• The problem: Exactly the lines from the start of the data below through the line containing "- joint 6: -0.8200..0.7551" must be returned, and no others.

Data extracted from a collection
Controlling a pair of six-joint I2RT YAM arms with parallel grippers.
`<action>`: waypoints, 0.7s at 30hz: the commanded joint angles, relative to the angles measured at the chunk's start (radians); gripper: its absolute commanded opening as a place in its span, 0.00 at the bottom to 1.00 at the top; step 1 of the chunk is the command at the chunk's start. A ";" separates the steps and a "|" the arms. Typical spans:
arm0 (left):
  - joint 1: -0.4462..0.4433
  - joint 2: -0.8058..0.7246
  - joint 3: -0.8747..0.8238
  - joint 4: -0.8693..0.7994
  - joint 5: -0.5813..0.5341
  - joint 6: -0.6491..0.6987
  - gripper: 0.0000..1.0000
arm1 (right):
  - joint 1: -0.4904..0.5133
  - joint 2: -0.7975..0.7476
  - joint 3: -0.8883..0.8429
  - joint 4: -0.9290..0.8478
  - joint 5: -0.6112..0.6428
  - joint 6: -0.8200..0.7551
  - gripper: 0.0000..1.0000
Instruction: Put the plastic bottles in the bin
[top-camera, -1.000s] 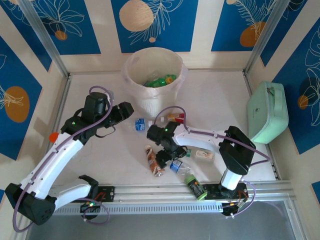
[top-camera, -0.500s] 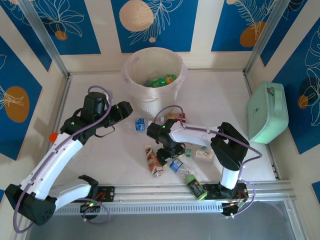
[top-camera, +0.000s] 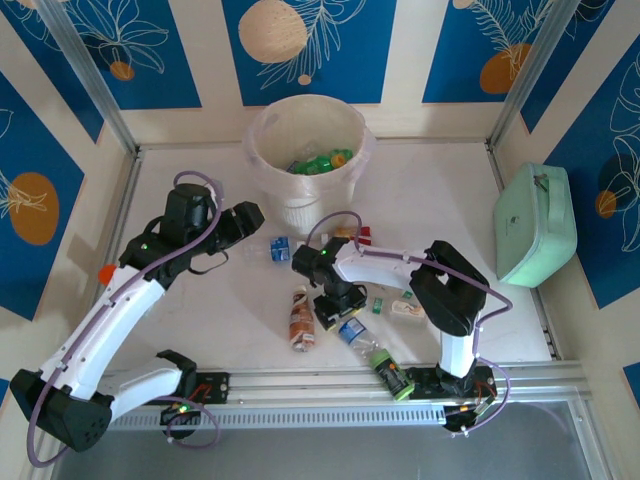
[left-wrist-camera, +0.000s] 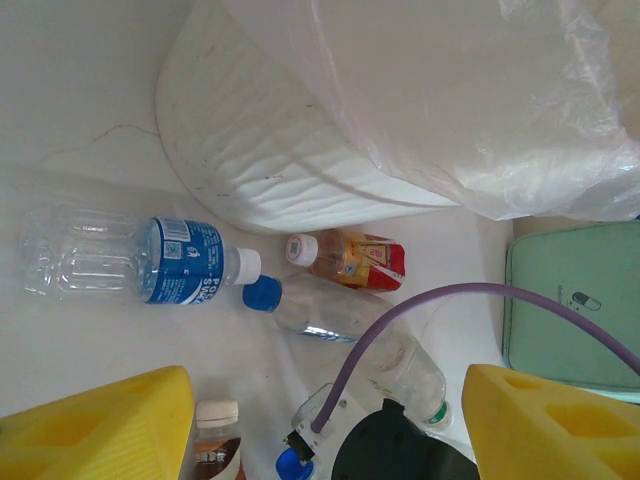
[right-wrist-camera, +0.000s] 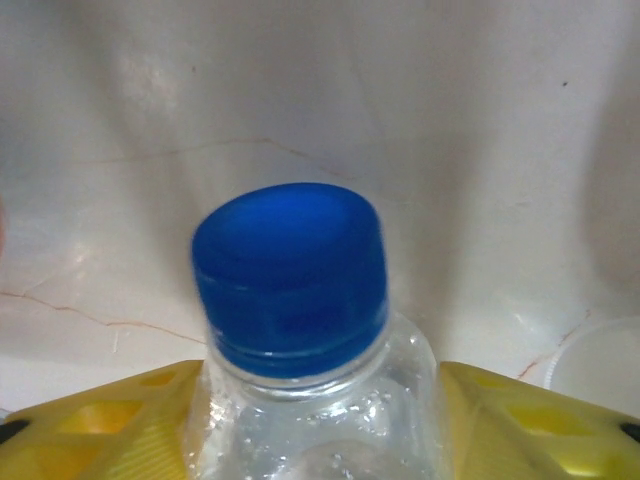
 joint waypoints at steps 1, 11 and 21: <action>0.014 -0.025 0.009 -0.013 -0.007 -0.009 0.71 | -0.007 -0.013 0.004 0.003 0.007 0.005 0.58; 0.016 -0.022 0.047 0.017 0.017 0.036 0.75 | -0.030 -0.227 0.068 -0.050 0.045 0.057 0.51; 0.017 -0.021 0.074 0.248 0.239 0.072 0.77 | -0.188 -0.581 0.167 0.087 -0.073 0.145 0.49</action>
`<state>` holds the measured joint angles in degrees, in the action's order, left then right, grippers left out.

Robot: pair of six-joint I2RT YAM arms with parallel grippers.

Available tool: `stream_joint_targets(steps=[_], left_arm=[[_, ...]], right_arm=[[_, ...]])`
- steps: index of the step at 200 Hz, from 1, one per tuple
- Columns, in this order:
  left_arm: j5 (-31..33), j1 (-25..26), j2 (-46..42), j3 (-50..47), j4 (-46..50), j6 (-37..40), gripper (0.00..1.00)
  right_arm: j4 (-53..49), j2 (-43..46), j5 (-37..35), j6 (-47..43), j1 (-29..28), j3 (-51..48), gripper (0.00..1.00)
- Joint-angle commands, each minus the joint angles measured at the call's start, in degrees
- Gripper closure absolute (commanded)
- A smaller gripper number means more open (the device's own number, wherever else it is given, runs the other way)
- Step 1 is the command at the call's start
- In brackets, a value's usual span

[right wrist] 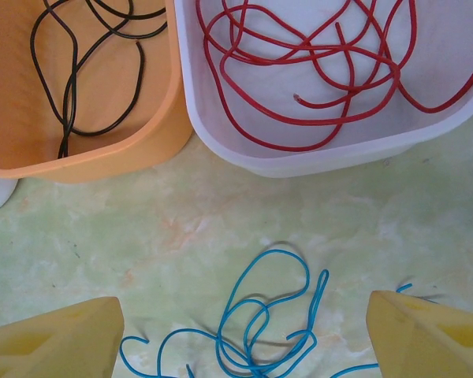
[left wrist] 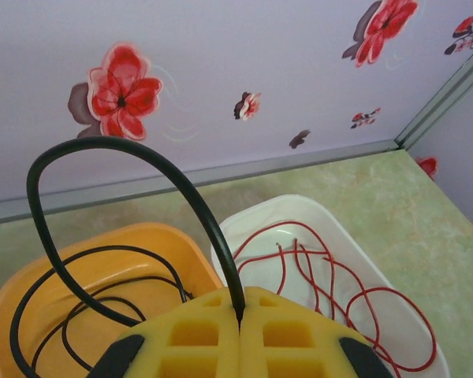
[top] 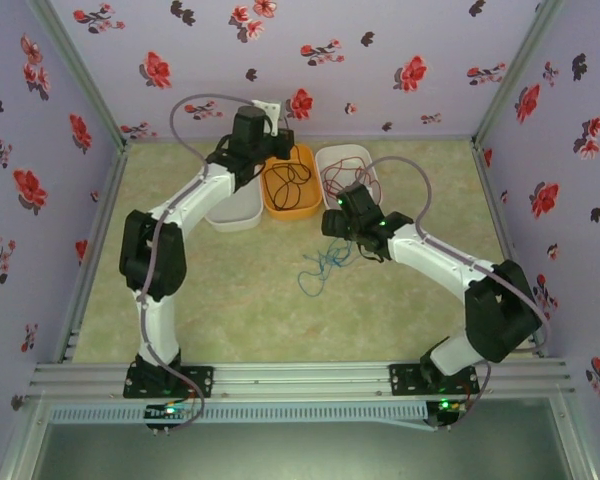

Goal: Untangle the cables

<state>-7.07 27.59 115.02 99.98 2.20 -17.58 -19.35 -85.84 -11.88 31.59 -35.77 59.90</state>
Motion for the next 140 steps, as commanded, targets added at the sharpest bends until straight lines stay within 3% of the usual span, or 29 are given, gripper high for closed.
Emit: stream_joint_targets(steps=[1,105,140], left_arm=[[0.9,0.2,2.1,2.5,0.3,-1.3,1.0],[3.7,3.9,9.4,4.8,6.0,-3.4,1.0],[3.8,4.1,10.7,4.8,6.8,-5.3,0.91]], right_arm=[[-1.3,1.6,-2.1,0.3,0.2,-0.3,0.18],[-1.9,4.2,-2.5,0.2,0.2,-0.3,0.18],[-2.4,4.6,-2.7,0.2,0.2,-0.4,0.18]])
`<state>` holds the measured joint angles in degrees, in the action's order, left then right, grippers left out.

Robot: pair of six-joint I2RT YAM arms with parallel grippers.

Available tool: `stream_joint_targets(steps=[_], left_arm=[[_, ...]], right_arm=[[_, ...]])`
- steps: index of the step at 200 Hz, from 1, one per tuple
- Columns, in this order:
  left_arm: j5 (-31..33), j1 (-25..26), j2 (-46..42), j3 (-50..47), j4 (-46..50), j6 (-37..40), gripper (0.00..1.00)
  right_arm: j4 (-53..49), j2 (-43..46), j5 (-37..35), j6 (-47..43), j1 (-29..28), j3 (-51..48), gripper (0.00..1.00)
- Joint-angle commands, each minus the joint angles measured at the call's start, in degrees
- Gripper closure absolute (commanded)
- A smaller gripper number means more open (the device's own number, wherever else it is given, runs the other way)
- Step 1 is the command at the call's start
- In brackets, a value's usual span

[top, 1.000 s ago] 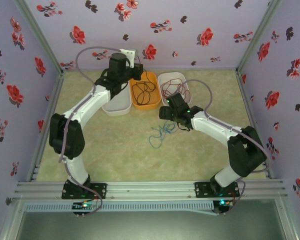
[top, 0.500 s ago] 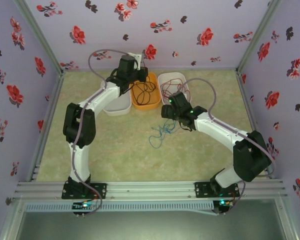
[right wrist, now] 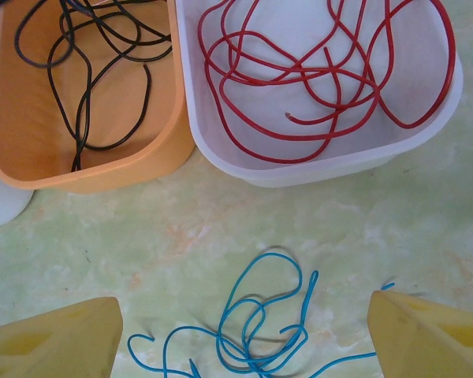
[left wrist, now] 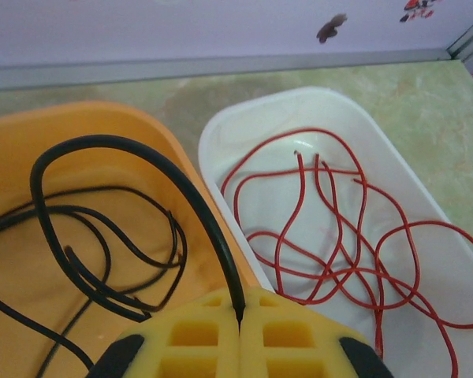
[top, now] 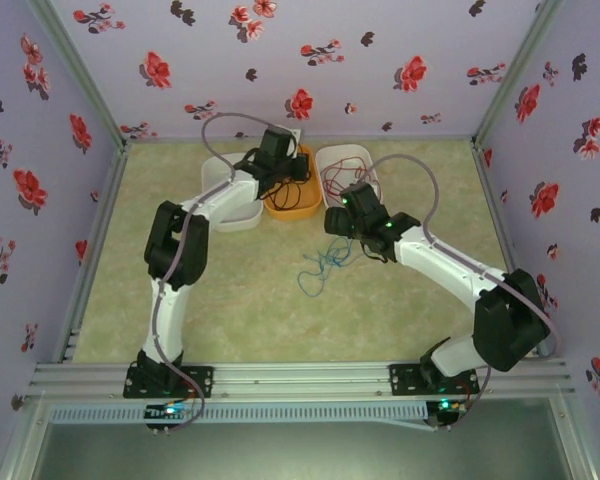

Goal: Untangle the cables

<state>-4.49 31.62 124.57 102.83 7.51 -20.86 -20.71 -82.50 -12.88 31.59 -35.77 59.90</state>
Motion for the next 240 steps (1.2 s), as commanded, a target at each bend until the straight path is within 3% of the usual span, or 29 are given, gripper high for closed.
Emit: stream_joint_targets(steps=[1,48,107,173,240], left_arm=[[1.2,0.1,1.1,1.9,1.5,-2.1,0.9],[0.8,0.4,1.3,1.6,3.4,-2.3,0.57],[-0.4,0.5,-2.3,0.9,5.6,-2.2,0.37],[0.0,1.2,-12.2,-6.2,4.9,-1.7,0.01],[6.8,5.6,-25.4,-24.8,-2.5,0.0,0.0]], right_arm=[[-1.0,1.3,-1.7,0.2,0.2,-0.3,0.18],[-1.2,1.2,-1.9,-0.1,0.2,0.3,0.18],[-3.2,0.1,-3.5,0.0,0.2,1.9,0.17],[-6.4,-1.1,-8.1,1.8,0.2,2.5,0.17],[-8.4,-2.0,-11.0,4.5,0.3,0.9,0.24]])
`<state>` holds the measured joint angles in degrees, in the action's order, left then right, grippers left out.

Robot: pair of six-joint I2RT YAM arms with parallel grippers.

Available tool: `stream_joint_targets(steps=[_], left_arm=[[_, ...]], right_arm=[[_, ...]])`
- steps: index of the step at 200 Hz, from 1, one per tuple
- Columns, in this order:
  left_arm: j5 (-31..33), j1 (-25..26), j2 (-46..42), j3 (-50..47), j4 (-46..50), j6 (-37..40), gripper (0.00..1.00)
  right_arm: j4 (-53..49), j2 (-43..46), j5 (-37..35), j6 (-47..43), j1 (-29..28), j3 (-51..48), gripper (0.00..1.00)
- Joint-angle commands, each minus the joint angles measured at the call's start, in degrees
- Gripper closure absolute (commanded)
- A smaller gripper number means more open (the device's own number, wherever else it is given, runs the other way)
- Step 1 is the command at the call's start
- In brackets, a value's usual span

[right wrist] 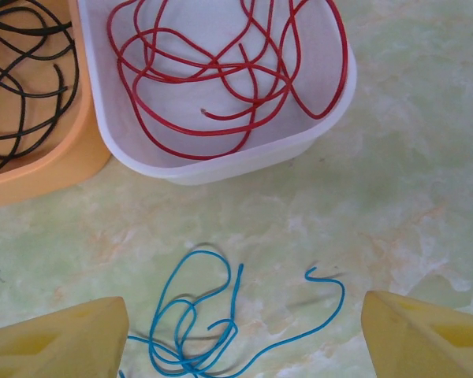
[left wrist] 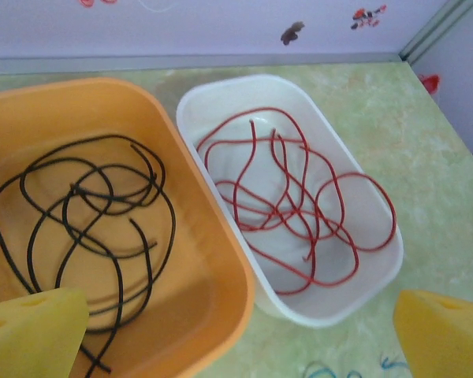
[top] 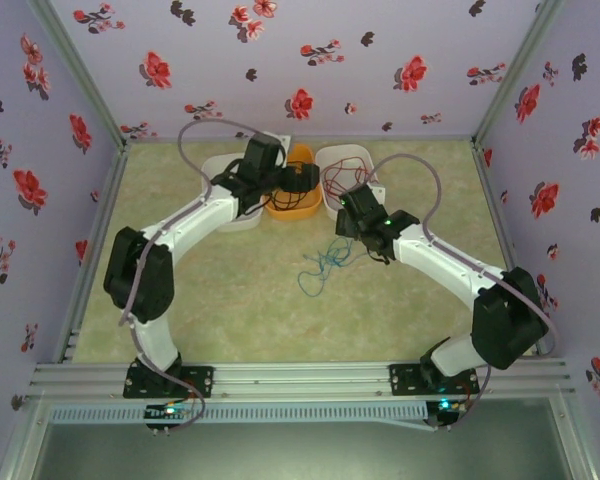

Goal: Untangle the cables

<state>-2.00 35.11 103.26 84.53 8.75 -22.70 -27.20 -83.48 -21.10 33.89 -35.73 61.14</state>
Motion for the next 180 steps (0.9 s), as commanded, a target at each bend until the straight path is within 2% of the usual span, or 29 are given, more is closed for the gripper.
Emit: stream_joint_targets(steps=[1,35,61,77,92,111,121,156,180], left_arm=[[4.4,2.2,-4.3,-6.9,-3.9,1.9,0.0],[8.3,6.1,-6.4,-13.2,-2.3,1.5,0.0],[12.7,10.0,-3.0,-12.4,3.5,0.6,0.0],[12.6,11.4,-0.3,-11.3,5.5,-0.5,0.01],[12.3,12.4,2.0,-9.6,7.3,-0.9,0.06],[10.6,12.7,4.2,-7.9,8.9,-1.8,0.19],[9.6,12.7,5.3,-7.1,9.8,-2.1,0.21],[6.7,12.7,7.3,-5.6,11.7,-2.5,0.43],[5.2,12.7,7.8,-5.1,12.3,-2.4,0.48]], right_arm=[[-1.9,-1.0,-2.8,2.2,0.2,-0.3,0.24],[-1.8,-1.3,-3.5,3.7,0.7,-1.9,0.27],[-1.6,-1.6,-3.5,4.9,1.7,-3.1,0.27],[-1.4,-1.7,-3.3,5.6,2.4,-3.7,0.26],[-1.3,-1.8,-3.3,5.8,3.0,-4.3,0.26],[-1.3,-1.8,-3.2,6.0,3.5,-4.9,0.25],[-1.3,-1.8,-3.2,6.1,3.6,-5.2,0.25],[-0.7,-2.0,-3.2,6.4,3.9,-6.0,0.25],[-0.4,-2.3,-3.0,6.4,3.9,-6.0,0.25]])
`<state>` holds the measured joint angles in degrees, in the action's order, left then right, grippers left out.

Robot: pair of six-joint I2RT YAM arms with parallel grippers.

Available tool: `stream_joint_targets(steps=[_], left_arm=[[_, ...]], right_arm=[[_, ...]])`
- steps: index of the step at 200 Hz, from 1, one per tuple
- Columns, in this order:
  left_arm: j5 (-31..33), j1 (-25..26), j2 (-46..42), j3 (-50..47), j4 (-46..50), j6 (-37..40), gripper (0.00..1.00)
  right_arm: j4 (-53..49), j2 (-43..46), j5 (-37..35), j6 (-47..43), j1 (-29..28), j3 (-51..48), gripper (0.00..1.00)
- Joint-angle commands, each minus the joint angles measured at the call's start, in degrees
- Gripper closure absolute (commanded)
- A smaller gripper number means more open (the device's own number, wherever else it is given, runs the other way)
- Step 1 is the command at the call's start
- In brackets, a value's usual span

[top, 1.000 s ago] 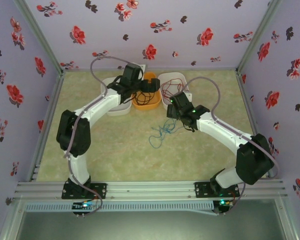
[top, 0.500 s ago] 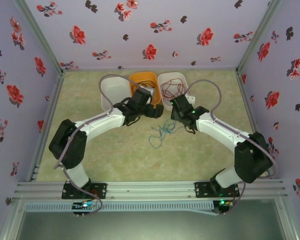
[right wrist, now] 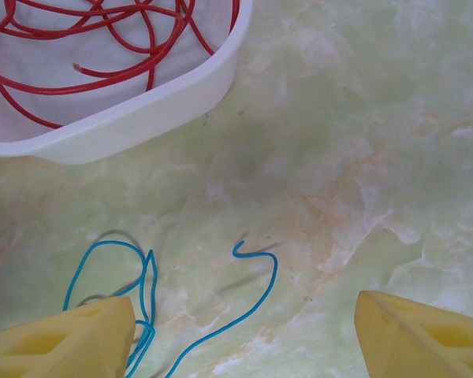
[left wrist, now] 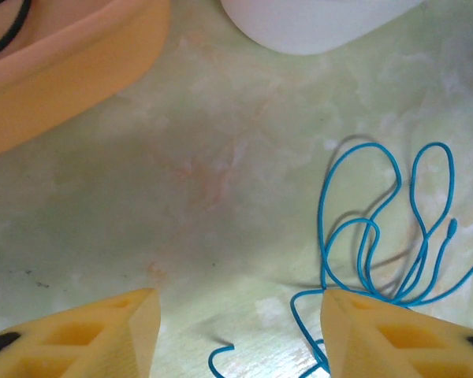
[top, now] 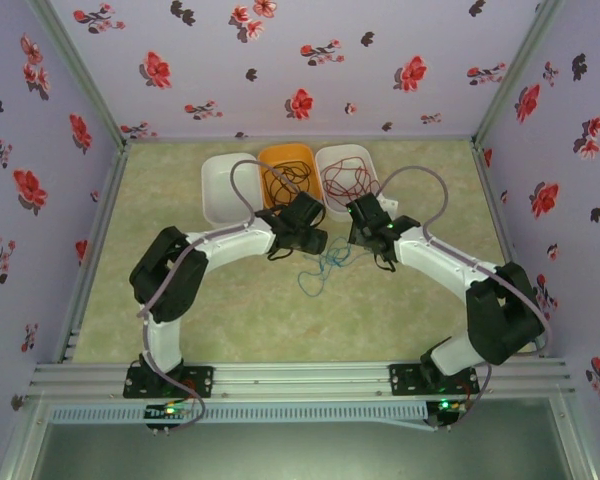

• Exercise solution:
Controlling a pair of six-joint I2RT YAM arms with parallel grippers.
`<action>`: waypoints, 0.7s at 30hz: the commanded joint angles, relative to the angles measured at the chunk's start (radians); gripper: its absolute commanded opening as a place in its span, 0.00 at the bottom to 1.00 at the top; step 1 of the chunk is the command at the chunk's start. A ";" separates the steps and a "|" the arms. Typical spans:
arm0 (left):
  - joint 1: -0.4462..0.4433
  - joint 2: -0.8058..0.7246
  - joint 3: -0.8747..0.8238
  - joint 4: -0.8693..0.7994
  - joint 5: -0.5813..0.5341
  - joint 6: -0.6491..0.6987
  - gripper: 0.0000..1.0000
arm1 (right):
  - joint 1: -0.4904..0.5133
  - joint 2: -0.7975..0.7476
  - joint 3: -0.8883..0.8429
  - joint 4: -0.9290..0.8478
  - joint 5: -0.6112..0.6428
  - joint 6: -0.8200..0.7551

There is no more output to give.